* [Task brief]:
Nothing but the pictures should be left out when the entries below are duplicated.

* [Dataset entries]:
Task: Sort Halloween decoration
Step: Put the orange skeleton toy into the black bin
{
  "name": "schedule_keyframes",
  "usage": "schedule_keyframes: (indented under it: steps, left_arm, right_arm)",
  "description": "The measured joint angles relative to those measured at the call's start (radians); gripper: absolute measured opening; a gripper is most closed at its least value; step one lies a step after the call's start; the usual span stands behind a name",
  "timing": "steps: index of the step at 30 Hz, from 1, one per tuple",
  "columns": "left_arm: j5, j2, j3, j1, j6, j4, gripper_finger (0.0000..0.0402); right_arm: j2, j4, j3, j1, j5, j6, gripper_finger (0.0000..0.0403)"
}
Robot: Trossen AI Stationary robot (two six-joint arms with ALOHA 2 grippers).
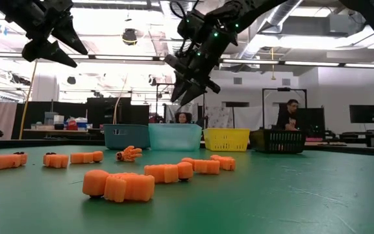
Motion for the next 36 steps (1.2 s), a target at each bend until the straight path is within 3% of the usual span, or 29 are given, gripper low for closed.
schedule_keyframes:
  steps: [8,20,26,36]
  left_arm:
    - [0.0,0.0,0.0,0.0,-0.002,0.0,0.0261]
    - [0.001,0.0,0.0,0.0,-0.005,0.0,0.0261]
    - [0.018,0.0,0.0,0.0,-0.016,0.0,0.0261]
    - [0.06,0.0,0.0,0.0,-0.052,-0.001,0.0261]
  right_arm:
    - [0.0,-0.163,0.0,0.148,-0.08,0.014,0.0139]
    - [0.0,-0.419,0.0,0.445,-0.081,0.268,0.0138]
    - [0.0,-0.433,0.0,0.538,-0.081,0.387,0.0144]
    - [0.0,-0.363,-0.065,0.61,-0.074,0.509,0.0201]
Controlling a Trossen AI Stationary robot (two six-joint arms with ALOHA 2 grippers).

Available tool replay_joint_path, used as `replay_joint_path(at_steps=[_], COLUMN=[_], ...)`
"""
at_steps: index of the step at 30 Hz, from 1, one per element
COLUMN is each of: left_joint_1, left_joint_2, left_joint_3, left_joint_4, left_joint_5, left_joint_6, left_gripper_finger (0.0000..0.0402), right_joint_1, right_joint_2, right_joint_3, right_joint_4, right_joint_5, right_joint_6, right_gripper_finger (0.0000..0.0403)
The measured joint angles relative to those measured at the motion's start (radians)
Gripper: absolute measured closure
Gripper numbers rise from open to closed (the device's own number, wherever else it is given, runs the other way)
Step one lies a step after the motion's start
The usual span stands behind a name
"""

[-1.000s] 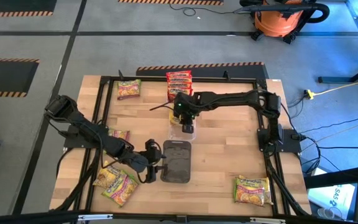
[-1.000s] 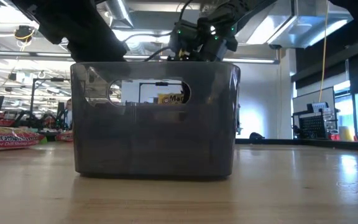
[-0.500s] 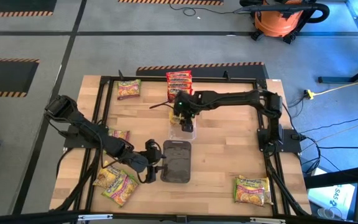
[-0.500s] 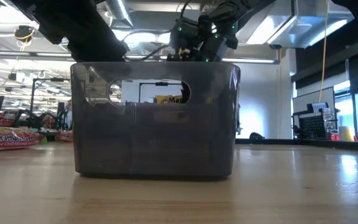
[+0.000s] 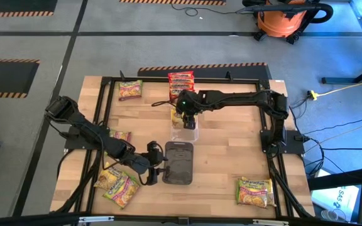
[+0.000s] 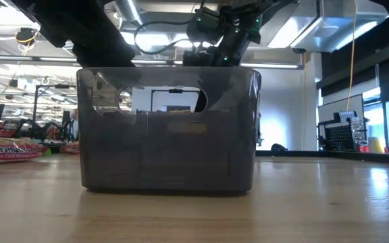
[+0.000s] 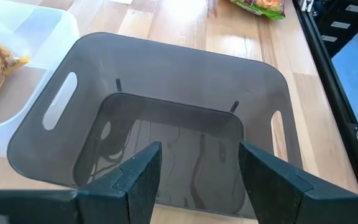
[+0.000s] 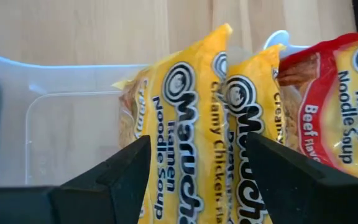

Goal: Sort Maruchan noodles
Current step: Put the yellow noodle pack into the transparent bin

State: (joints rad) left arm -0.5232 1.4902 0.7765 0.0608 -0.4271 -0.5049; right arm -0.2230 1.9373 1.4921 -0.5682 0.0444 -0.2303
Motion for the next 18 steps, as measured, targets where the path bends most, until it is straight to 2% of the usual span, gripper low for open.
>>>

* [Response]:
Task: Sort Halloween decoration
Step: Put the orange skeleton toy into the black bin
{
  "name": "schedule_keyframes",
  "usage": "schedule_keyframes: (indented under it: steps, left_arm, right_arm)",
  "description": "The measured joint angles relative to those measured at the call's start (radians); gripper: absolute measured opening; a gripper is most closed at its least value; step one lies a step after the call's start; the usual span stands behind a name",
  "timing": "steps: index of the step at 30 Hz, from 1, one per tuple",
  "columns": "left_arm: j5, j2, j3, j1, j6, j4, gripper_finger (0.0000..0.0402); right_arm: j2, j4, j3, j1, j5, j6, gripper_finger (0.0000..0.0403)"
}
Robot: Trossen AI Stationary robot (two six-joint arms with ALOHA 2 grippers).
Motion for the next 36 steps (1.2 s), a target at each bend until the straight path is within 3% of the usual span, or 29 are given, gripper low for closed.
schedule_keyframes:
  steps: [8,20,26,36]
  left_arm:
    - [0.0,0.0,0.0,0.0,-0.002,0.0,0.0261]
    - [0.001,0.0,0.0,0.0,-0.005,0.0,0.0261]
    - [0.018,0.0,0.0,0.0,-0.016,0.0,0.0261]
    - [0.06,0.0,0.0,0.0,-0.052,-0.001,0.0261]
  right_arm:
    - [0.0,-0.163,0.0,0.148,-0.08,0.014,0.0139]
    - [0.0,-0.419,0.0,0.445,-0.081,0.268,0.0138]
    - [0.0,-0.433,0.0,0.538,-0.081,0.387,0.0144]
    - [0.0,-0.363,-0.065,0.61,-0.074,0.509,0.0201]
Controlling a Trossen AI Stationary robot (two six-joint arms with ALOHA 2 grippers).

Available tool replay_joint_path, used as `replay_joint_path(at_steps=[_], COLUMN=[_], ...)`
"""
at_steps: index of the step at 30 Hz, from 1, one per element
COLUMN is each of: left_joint_1, left_joint_2, left_joint_3, left_joint_4, left_joint_5, left_joint_6, left_gripper_finger (0.0000..0.0402), right_joint_1, right_joint_2, right_joint_3, right_joint_4, right_joint_5, right_joint_6, right_gripper_finger (0.0000..0.0403)
The measured joint angles relative to those measured at the motion's start (radians)
Gripper: absolute measured closure
Gripper numbers rise from open to closed (the device's own number, wherever else it is given, runs the other way)
Step one lies a step after the motion's start
The usual span stands behind a name
"""

[-1.000s] 
[-1.000s] 
[-0.500s] 
[-0.500s] 
[+0.000s] 
[+0.000s] 
[+0.000s] 
[+0.000s] 

Goal: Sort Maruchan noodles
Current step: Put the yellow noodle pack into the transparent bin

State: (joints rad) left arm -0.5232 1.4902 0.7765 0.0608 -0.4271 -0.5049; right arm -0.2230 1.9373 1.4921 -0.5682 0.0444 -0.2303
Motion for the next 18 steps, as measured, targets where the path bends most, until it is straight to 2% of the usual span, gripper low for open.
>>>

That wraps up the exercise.